The CrowdStrike Outage Proves Why Security and Risk Management are So Essential

Gabe Dimeglio talks about the CrowdStrike outage and what it means for security.

Many businesses rely on software made by other companies to function. But as the CrowdStrike outage this summer showed, if something happens to those critical software programs, your business could be in huge trouble. And if that issue requires hands-on solutions, it can cause even more delays. It’s essential to make sure your business is set up to recover and repair after an incident like this.

See The Update that Broke America with Gabe Dimeglio for a complete transcript of the Easy Prey podcast episode.

Gabe Dimeglio has been working in IT and security for twenty years. Currently he is the GVP and GM of Rimini Protect, a project at Rimini Street. Over the years, at Rimini Street, he has built out a global practice of cybersecurity and compliance solutions. His team at Rimini Protect do full implementations and manage service of security solutions, primarily for enterprise software.

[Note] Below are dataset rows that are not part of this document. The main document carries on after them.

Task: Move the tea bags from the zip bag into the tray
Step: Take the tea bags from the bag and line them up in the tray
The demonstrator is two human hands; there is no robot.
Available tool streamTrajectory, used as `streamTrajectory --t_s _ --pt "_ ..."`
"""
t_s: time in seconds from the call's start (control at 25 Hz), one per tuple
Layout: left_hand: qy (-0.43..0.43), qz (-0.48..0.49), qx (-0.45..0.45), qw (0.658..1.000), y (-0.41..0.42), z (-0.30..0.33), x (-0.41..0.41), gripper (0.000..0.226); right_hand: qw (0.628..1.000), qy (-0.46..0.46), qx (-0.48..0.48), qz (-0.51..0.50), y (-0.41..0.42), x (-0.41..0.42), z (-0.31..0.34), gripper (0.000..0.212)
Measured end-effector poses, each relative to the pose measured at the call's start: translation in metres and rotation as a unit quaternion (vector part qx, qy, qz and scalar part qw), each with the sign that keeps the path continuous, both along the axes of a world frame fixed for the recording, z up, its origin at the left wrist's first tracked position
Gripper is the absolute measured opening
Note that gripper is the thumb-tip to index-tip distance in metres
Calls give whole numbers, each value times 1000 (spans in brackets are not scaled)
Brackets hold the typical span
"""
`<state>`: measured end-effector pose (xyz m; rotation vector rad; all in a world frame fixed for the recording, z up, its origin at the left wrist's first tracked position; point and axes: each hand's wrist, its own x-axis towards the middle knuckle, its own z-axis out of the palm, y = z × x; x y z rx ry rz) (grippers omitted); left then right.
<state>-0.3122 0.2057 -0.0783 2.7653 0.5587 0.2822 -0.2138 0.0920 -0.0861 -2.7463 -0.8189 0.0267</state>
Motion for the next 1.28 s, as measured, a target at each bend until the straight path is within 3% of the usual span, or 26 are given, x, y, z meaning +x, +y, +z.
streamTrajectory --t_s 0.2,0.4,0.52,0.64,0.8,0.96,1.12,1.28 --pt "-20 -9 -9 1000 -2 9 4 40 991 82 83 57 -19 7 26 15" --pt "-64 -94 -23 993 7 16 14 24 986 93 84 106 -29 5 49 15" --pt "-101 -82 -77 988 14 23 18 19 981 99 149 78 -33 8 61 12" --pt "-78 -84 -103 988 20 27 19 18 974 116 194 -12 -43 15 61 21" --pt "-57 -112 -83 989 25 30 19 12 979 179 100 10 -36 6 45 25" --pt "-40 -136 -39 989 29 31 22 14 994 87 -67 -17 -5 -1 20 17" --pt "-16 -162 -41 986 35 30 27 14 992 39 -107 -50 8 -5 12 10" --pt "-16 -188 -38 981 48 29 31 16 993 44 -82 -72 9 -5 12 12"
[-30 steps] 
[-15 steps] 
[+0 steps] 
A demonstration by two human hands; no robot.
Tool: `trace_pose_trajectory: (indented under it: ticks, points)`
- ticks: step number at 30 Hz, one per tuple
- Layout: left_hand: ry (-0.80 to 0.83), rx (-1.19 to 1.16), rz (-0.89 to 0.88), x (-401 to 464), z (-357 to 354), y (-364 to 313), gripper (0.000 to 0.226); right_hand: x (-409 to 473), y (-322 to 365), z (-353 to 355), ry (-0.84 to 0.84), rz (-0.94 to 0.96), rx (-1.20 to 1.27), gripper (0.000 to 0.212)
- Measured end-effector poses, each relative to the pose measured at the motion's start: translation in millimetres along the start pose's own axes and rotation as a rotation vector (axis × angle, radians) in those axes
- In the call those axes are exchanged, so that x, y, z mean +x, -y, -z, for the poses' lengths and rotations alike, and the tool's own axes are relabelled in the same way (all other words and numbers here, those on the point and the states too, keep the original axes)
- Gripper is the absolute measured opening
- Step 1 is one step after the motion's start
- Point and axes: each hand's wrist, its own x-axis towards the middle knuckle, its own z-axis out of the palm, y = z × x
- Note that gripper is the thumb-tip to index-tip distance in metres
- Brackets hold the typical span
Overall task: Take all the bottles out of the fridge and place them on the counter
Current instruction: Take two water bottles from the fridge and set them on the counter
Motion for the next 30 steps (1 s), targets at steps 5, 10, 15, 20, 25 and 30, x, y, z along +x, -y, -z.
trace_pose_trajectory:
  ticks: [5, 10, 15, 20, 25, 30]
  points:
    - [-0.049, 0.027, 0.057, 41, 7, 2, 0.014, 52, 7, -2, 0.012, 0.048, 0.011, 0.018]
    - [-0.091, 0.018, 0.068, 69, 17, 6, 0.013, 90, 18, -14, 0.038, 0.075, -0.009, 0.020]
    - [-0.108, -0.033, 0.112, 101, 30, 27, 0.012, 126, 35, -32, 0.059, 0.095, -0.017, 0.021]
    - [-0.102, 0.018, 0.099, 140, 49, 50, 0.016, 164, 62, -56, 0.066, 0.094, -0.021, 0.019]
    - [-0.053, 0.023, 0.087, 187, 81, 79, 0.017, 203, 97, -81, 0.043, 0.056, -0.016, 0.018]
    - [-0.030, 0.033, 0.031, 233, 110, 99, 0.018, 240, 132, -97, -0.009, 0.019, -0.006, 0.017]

The CrowdStrike Outage: What Happened?

You’ve probably heard about the CrowdStrike outage – whether it was because you came into work and found your Windows computer inoperable or because people on the internet were suddenly talking about how computers weren’t working and planes couldn’t fly. Gabe lives in North Carolina, but he was in California when it happened, and he was concerned about being able to fly home the next day.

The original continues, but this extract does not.